PROBLEM TO SOLVE
In the records below, find every line that contains "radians" and list it.

::: STORED DATA :::

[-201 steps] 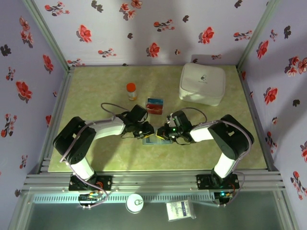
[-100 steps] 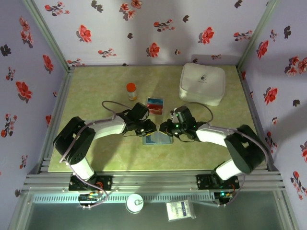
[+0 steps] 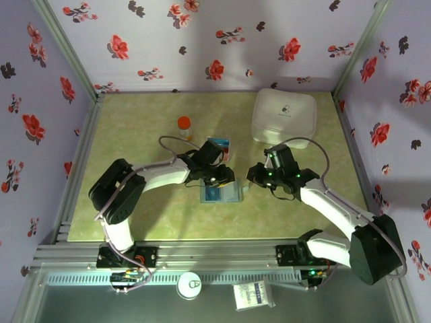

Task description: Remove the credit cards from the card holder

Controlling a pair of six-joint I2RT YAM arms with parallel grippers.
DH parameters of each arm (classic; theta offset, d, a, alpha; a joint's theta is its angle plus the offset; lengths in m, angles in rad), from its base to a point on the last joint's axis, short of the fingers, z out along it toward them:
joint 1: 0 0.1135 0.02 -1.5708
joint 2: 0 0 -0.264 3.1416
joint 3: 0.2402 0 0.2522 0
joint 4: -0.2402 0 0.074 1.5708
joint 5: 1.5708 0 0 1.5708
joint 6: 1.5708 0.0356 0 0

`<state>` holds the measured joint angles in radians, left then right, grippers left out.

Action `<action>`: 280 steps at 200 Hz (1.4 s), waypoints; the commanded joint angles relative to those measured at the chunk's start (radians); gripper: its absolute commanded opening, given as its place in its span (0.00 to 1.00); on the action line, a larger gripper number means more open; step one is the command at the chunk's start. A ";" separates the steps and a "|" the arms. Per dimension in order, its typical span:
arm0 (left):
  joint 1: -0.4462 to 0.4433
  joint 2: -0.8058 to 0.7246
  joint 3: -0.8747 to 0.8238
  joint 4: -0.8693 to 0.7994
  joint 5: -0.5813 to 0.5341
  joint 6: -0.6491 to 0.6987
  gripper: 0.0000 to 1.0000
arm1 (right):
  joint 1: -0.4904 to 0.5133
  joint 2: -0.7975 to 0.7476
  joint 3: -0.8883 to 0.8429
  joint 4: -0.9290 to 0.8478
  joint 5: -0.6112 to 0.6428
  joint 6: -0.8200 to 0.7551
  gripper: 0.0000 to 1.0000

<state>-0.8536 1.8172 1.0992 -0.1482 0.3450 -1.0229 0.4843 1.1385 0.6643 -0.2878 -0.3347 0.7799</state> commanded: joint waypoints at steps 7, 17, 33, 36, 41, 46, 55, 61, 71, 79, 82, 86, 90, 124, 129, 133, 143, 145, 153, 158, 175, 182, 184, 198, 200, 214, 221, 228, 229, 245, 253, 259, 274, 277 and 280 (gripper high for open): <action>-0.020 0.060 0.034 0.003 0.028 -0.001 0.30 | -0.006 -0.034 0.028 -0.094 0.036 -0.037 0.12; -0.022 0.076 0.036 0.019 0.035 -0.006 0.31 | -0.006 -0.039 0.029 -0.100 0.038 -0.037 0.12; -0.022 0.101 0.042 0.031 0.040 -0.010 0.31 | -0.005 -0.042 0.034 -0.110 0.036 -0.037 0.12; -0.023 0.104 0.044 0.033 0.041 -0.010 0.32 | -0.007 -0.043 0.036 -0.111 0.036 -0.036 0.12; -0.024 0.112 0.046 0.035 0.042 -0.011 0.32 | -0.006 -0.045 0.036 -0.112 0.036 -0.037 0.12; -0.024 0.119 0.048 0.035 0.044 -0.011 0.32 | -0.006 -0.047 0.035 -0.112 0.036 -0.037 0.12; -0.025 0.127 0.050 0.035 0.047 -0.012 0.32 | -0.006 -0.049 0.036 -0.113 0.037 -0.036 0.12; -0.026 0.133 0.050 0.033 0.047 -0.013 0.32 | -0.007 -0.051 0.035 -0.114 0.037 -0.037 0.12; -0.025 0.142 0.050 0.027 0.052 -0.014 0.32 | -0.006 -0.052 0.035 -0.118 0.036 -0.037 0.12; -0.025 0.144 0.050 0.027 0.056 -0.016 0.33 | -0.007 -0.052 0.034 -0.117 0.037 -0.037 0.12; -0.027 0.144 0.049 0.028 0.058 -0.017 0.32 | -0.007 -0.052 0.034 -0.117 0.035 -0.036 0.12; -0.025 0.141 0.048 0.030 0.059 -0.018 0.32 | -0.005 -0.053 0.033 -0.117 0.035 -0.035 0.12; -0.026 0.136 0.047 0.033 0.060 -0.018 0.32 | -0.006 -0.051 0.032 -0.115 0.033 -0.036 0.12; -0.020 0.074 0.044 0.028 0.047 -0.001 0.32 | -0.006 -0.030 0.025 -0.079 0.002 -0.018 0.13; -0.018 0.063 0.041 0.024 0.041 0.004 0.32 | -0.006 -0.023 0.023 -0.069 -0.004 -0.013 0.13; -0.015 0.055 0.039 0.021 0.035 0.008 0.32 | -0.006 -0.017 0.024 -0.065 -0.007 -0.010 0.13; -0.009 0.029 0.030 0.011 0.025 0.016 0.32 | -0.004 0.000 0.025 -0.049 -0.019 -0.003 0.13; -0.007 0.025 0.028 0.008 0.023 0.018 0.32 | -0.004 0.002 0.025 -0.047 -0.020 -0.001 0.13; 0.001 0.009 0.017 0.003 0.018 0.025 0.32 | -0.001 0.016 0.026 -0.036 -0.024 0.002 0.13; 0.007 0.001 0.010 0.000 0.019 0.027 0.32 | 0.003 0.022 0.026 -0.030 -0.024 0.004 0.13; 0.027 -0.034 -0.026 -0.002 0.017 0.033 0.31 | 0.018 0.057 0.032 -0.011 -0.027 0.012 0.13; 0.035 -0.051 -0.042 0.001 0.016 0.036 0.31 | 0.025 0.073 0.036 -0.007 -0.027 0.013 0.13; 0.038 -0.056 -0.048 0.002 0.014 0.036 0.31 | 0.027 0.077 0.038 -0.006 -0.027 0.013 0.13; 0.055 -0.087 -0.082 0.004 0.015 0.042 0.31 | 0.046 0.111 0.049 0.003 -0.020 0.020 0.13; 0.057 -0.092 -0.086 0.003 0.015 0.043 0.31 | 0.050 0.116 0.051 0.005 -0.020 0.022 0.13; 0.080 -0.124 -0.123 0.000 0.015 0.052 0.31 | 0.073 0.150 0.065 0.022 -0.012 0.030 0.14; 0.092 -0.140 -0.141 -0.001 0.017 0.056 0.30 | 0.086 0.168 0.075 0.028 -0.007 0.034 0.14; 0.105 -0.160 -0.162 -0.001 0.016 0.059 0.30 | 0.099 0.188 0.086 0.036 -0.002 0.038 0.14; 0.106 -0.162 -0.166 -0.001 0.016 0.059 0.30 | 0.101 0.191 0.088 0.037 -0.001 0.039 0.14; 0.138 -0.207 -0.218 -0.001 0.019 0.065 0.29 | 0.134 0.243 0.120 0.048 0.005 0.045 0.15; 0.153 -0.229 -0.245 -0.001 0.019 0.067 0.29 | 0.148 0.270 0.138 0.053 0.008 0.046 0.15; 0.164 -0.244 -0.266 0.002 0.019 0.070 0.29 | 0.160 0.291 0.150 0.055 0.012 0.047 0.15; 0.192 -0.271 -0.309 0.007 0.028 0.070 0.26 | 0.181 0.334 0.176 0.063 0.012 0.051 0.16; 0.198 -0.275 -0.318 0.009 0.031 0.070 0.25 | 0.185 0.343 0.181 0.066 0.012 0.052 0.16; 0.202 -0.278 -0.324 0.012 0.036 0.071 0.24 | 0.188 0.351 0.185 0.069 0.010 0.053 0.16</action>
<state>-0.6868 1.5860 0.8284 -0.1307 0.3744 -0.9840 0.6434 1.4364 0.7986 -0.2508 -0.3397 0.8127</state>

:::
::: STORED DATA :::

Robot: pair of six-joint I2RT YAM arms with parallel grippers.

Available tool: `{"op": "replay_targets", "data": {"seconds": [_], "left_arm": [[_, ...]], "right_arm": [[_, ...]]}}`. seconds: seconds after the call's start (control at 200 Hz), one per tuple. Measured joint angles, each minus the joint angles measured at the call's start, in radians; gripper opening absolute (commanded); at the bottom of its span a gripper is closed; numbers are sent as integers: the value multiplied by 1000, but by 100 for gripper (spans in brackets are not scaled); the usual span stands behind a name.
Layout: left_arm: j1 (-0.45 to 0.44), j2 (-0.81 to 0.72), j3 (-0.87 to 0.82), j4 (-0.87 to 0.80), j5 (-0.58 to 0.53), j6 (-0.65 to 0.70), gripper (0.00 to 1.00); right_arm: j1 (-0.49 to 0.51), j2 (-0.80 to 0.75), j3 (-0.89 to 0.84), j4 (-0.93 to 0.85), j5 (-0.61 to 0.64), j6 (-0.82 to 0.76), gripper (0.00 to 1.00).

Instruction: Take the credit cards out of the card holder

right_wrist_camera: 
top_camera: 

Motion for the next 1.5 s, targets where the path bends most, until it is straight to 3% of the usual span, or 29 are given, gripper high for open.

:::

ANSWER TO THIS PROBLEM
`<state>` holds the measured joint angles in radians, left then right, grippers left out.
Action `<action>`: 280 steps at 200 Hz (1.4 s), waypoints; the commanded joint angles relative to those measured at the chunk's start (radians); gripper: its absolute commanded opening, given as its place in its span (0.00 to 1.00); on the action line, a larger gripper number means more open; step one is the command at the chunk's start. A ";" separates the steps and a "|" the arms. Per dimension in order, its typical span:
Available tool: `{"op": "replay_targets", "data": {"seconds": [_], "left_arm": [[_, ...]], "right_arm": [[_, ...]]}}`. seconds: seconds after the call's start (control at 200 Hz), one per tuple. Measured joint angles, each minus the joint angles measured at the call's start, in radians; gripper opening absolute (commanded); at the bottom of its span a gripper is closed; numbers are sent as integers: the value multiplied by 1000, but by 100 for gripper (spans in brackets are not scaled); the usual span stands behind a name.

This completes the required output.